US Air Force Chief of Staff General David Goldfein elaborated on the new "concept of operations" during a Tuesday event at the Brookings Institution, a Washington, DC, policy think tank. Noting it would require a $135 billion budget from Congress, he said the war plan was designed to "attack an enemy's weaknesses as opposed to attacking their strengths" in a future conflict with Russia or China.
The Pentagon singled out those two nations as "revisionist powers" in its 2018 National Security Strategy, noting that it believes that "inter-state strategic competition, not terrorism, is now the primary concern in US national security."
"The central challenge to US prosperity and security is the reemergence of long-term, strategic competition by what the National Security Strategy classifies as revisionist powers.
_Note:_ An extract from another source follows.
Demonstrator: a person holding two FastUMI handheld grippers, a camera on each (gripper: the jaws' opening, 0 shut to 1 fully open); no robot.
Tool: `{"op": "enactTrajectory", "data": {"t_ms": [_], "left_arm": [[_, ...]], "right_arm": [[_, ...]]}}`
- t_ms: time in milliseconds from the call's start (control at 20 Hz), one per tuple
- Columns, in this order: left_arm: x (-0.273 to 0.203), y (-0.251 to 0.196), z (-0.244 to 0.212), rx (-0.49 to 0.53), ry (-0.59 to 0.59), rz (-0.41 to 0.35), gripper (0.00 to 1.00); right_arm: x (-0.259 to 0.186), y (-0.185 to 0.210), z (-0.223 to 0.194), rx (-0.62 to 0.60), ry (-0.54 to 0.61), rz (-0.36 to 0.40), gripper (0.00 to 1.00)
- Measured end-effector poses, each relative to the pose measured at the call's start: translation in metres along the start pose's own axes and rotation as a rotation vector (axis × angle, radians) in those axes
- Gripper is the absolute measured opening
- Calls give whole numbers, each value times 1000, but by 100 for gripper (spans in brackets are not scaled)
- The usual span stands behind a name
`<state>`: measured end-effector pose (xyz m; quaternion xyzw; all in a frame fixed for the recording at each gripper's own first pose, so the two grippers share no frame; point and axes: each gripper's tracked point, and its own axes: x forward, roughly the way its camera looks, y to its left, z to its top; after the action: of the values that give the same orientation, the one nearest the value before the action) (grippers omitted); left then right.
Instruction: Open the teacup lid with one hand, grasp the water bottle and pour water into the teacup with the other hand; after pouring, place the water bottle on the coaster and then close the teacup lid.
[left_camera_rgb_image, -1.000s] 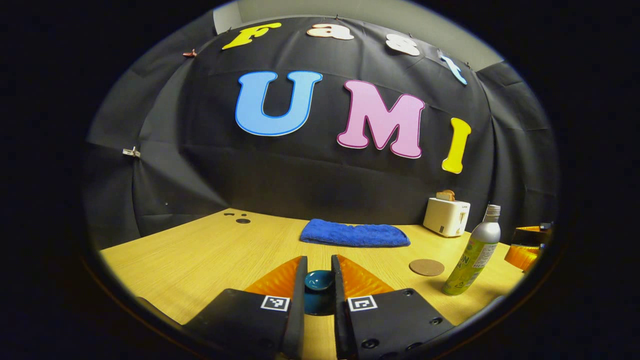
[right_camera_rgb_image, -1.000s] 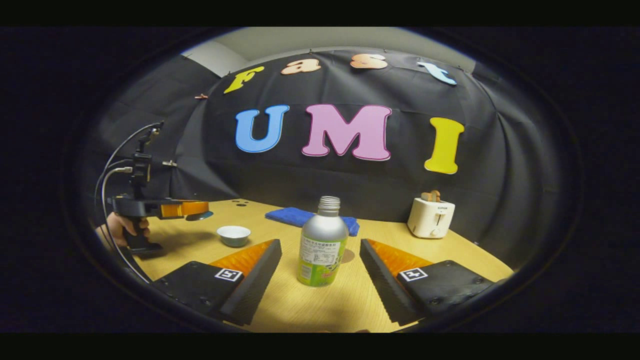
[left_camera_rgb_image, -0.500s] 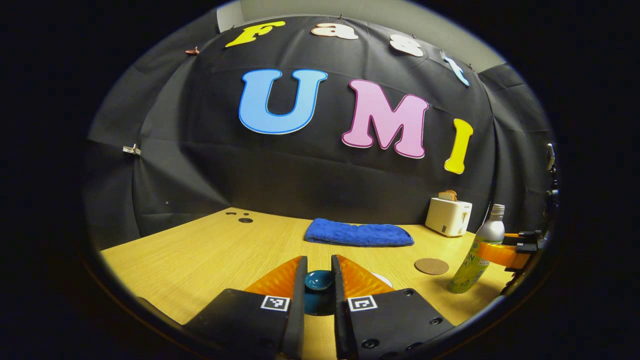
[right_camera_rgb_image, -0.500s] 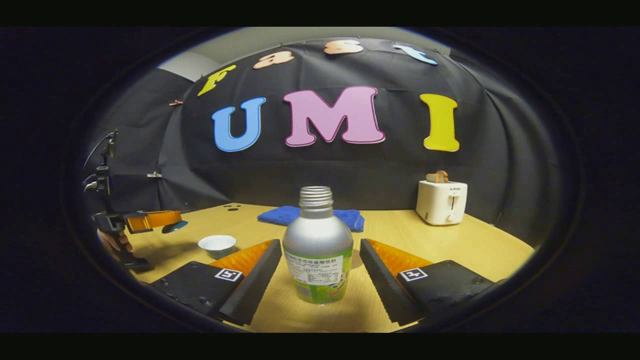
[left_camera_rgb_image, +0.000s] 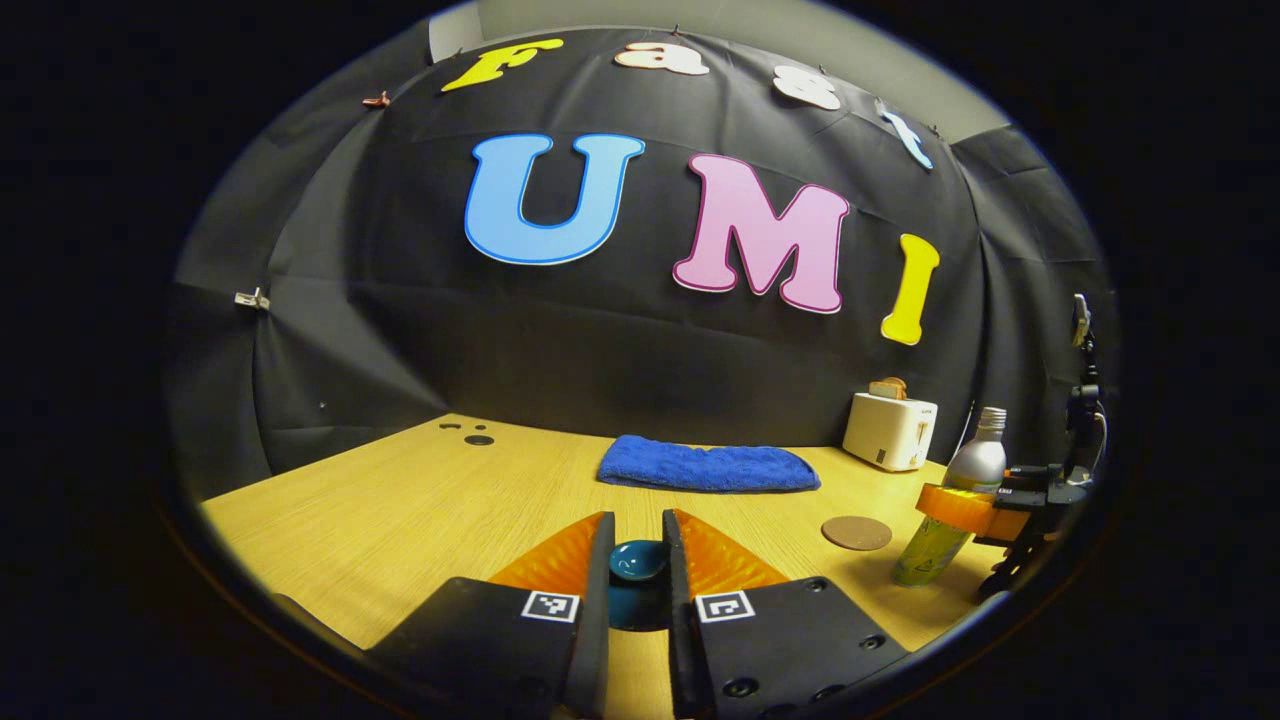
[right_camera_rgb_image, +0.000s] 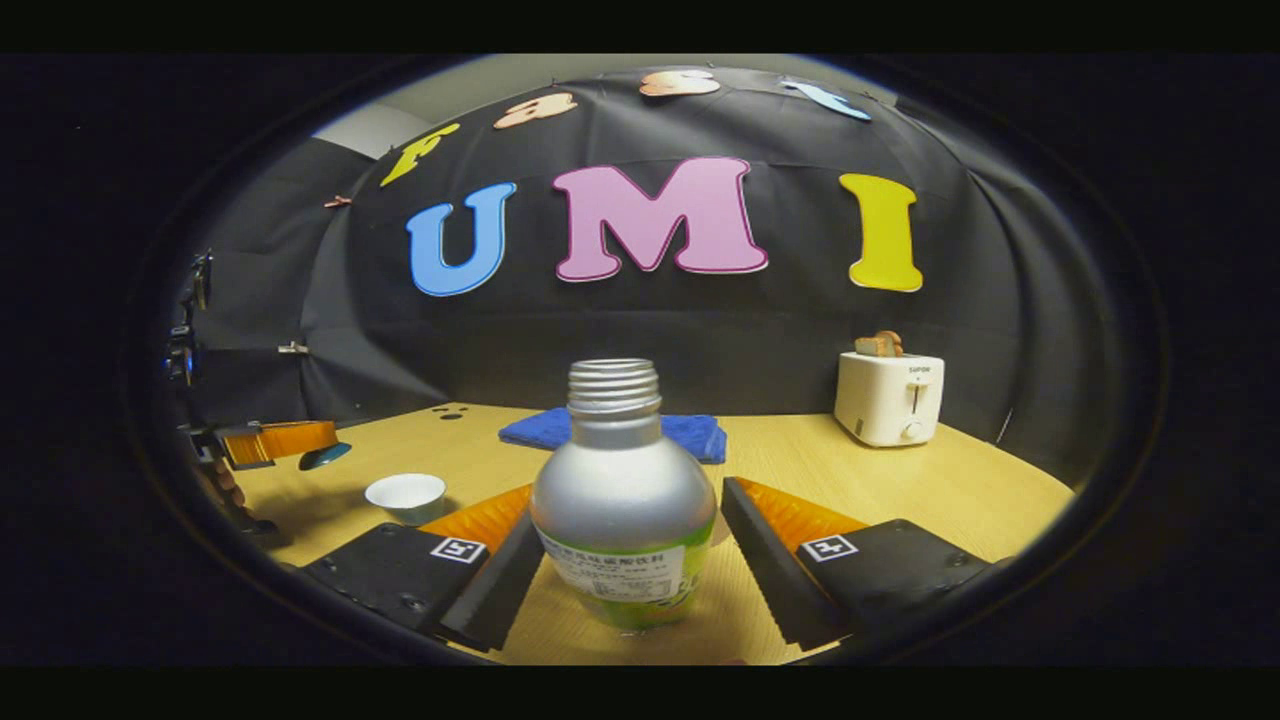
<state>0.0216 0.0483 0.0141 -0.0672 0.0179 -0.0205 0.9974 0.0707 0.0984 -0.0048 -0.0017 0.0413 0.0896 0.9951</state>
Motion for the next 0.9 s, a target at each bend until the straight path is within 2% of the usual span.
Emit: {"op": "enactTrajectory", "data": {"t_ms": [150, 250, 400, 800, 850, 900], "left_arm": [[-2, 4, -2, -5, 5, 10, 28], [-3, 6, -2, -1, 5, 16, 28], [-5, 6, -1, 2, 5, 16, 28], [-9, 9, 9, 24, -18, 25, 28], [-11, 11, 8, 25, -20, 26, 28], [-12, 13, 9, 27, -23, 28, 28]], "right_arm": [[4, 5, -1, -30, 13, 5, 84], [6, 9, -1, -44, 23, 19, 86], [6, 16, -1, -84, 57, 53, 80], [13, 6, 35, -408, -1, -17, 77], [15, 9, 37, -450, 0, -12, 74], [18, 12, 39, -488, 1, -7, 78]]}}
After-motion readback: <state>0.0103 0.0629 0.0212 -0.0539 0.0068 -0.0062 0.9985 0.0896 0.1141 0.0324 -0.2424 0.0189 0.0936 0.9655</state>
It is increasingly clear that China and Russia want to shape a world consistent with their authoritarian model — gaining veto authority over other nations' economic, diplomatic and security decisions," the document states.
Naturally, it's against Russia and China that Goldfein said this new strategy is directed, since they form what the NSS calls a "peer threat," but it can also be used in deterring a "rogue nation" such as the Democratic People's Republic of Korea.
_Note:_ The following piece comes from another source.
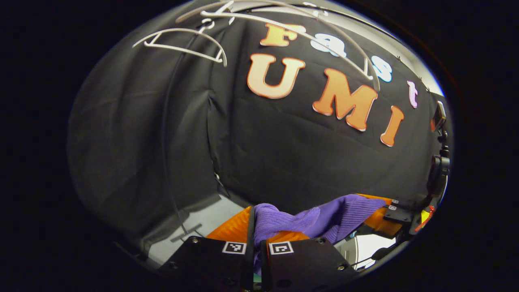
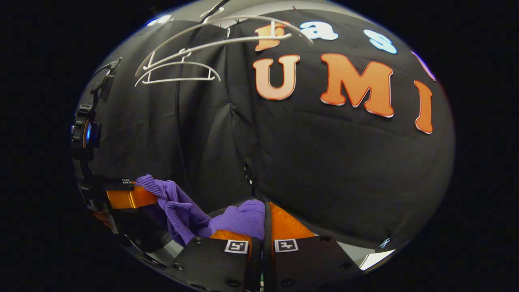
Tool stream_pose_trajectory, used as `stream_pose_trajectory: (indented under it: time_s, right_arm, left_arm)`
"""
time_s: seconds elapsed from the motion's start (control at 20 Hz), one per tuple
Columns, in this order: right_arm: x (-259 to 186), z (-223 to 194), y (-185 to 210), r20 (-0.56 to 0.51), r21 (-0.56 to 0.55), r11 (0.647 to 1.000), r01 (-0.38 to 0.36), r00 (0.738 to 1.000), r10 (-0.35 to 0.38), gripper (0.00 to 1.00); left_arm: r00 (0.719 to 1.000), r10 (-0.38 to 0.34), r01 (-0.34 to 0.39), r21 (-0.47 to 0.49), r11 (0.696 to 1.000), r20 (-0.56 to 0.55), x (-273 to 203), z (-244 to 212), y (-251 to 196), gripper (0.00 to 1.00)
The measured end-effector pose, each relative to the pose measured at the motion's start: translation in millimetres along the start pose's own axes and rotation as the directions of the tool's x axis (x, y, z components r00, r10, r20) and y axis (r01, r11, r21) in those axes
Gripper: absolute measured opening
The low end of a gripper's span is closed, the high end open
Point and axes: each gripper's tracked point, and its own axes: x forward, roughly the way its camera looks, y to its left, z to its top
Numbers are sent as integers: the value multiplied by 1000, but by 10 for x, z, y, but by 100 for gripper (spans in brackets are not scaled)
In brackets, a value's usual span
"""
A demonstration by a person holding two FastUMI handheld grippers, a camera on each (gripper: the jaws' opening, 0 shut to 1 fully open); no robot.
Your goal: Grasp the clothes on the hanger with both hands and then place them into the laundry hamper below.
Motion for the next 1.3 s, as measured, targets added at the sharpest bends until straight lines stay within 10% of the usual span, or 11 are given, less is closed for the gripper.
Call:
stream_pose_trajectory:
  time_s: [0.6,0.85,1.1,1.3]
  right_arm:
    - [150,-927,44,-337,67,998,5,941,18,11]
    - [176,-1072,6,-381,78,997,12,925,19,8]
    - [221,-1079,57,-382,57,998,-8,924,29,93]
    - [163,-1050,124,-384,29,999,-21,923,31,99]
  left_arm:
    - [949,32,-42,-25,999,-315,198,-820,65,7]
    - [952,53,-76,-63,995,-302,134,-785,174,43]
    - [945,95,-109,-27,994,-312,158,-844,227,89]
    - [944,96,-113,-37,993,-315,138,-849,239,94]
Goldfein told the policy think tank that the purpose of the strategy was to carry out "stealth and joint penetration," causing chaos against which an enemy would have to make hard and confusing choices about which offensives it should respond to. At the center of it all is the Lockheed Martin F-35 Lightning II, the stealthy fighter-bomber the Pentagon has sunk over a trillion dollars into.
"If a China or a Russia or another adversary on the globe ever were to see an F-35 inside their airspace," Goldfein said, "I would love to send them all messages with two words — ‘we're here.'"
"It's not ‘I'm here,'" he said. "An F-35 will never be alone."
Air Force Magazine notes that Goldfein "went out of his way to mention the F-35 in his remarks," calling the plane the "quarterback" of an air campaign, able to "call audibles in real time." Its stealthy design, which makes it very difficult to see and identify on radar, would protect it from both detection and attack.
That approach reflects the conclusions drawn from 2017 war games held in Nevada in which the most useful thing the F-35 did was to use its enormously powerful sensors to "create a single integrated picture of the battlefield," as Lockheed put it. The F-35's "flying computer" helped to coordinate strikes by other, older planes, like F-15s and F-16s, by loitering over the battlefield after expending its few munitions and helping the other planes to see both targets and threats better, Sputnik reported.
"The F-35 and the F-22 Raptor pair up to make a particularly deadly team, according to the pilots. The Raptor uses its advanced air maneuverability to shield the F-35 from airborne threats, while the F-35 relays data to the F-22 to paint a clear picture of the battlefield. Once the duo of fifth-generation fighters take out an initial wave of ground and air targets, F-18s, F-16s and F-15s bring up the rear to provide support, all receiving target data from the F-35s in the field," Popular Mechanics reported.
Ivan Eland, senior fellow and director of the Center on Peace and Liberty at the Independent Institute, told Sputnik Wednesday that the F-35's stealth also limits its range and weapons loadout, to the point that much older planes are far more dangerous than it.
"It has a shorter range and much lower weapons carrying capacity than an upgraded F-15," he said. "The plane costs so much, there is talk even among the Air Force to possibly buy fewer and supplement them with upgraded F-15s. In fact, the F-35s should probably be reduced to a ‘silver bullet' capability, thus scrapping the expensive simultaneous penetration strategy, and some version of the upgraded F-15 being relied on for most of the force."
"It's about using our asymmetric advantage as a joint team to be able to bring all of our capabilities to bear on an adversary so that we can overwhelm them and cause so many simultaneous dilemmas for them that either they would choose not to take us on… or that they can't counter [us]," Goldfein said, noting that success ultimately lay in striking enemy's weak spots while avoiding their strong areas.
"It's a fundamental change for us, as much culturally as technically."